--- Supplied data Enclosed Below ---

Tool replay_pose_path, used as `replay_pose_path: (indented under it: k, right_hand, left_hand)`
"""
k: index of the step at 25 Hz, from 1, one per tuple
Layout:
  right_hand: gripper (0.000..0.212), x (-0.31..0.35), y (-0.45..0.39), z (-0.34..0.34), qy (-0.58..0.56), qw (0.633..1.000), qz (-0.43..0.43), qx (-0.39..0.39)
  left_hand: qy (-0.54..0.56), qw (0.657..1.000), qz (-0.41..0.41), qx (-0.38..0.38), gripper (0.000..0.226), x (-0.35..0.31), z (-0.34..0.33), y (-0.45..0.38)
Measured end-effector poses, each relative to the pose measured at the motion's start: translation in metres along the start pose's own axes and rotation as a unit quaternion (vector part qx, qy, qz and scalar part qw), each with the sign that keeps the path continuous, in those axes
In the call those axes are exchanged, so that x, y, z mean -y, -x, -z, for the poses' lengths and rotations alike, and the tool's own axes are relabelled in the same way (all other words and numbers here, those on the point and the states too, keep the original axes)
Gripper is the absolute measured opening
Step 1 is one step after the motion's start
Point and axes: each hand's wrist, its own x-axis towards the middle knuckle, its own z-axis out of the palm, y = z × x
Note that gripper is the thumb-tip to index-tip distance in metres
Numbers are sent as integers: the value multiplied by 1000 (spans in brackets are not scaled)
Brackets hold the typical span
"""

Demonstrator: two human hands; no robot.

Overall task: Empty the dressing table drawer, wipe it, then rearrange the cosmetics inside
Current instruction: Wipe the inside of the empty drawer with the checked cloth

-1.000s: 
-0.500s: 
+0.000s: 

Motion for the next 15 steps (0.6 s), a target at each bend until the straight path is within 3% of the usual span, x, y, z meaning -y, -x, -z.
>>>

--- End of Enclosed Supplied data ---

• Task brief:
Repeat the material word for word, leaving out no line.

• Problem solution:
Tool replay_pose_path, used as `replay_pose_path: (indented under it: k, right_hand, left_hand)`
"""
k: index of the step at 25 Hz, from 1, one per tuple
Layout:
  right_hand: gripper (0.000..0.212), x (-0.31..0.35), y (-0.45..0.39), z (-0.34..0.34), qy (-0.58..0.56), qw (0.633..1.000), qz (-0.43..0.43), qx (-0.39..0.39)
  left_hand: qy (-0.54..0.56), qw (0.657..1.000), qz (-0.41..0.41), qx (-0.38..0.38), gripper (0.000..0.226), x (-0.35..0.31), z (-0.34..0.33), y (-0.45..0.38)
Measured end-effector poses, each relative to the pose measured at the motion's start: translation in metres along the start pose's own axes and rotation as a unit quaternion (vector part qx, qy, qz and scalar part qw), each with the sign that keeps the path continuous, in those axes
In the call those axes are exchanged, so that x, y, z mean -y, -x, -z, for the poses' lengths and rotations alike, and the tool's own axes are relabelled in the same way (all other words and numbers here, those on the point and the states too, keep the original axes)
Gripper is the absolute measured opening
Step 1 is one step after the motion's start
Point and axes: each hand's wrist, its own x-axis towards the middle knuckle, its own z-axis out of the palm, y = z × x
Note that gripper is the thumb-tip to index-tip distance in metres
Numbers are sent as integers: the value multiplied by 1000 (spans in brackets are not scaled)
Brackets hold the typical span
"""

Demonstrator: two human hands; no robot.

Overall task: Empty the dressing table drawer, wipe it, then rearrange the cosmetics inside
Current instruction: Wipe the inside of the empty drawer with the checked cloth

-1.000s: 
-0.500s: 
+0.000s: 

Motion for the next 15 steps (0.6 s), a target at each bend until the straight path is within 3% of the usual span, x, y, z meaning -y, -x, -z.
>>>

What the exercise required is now done.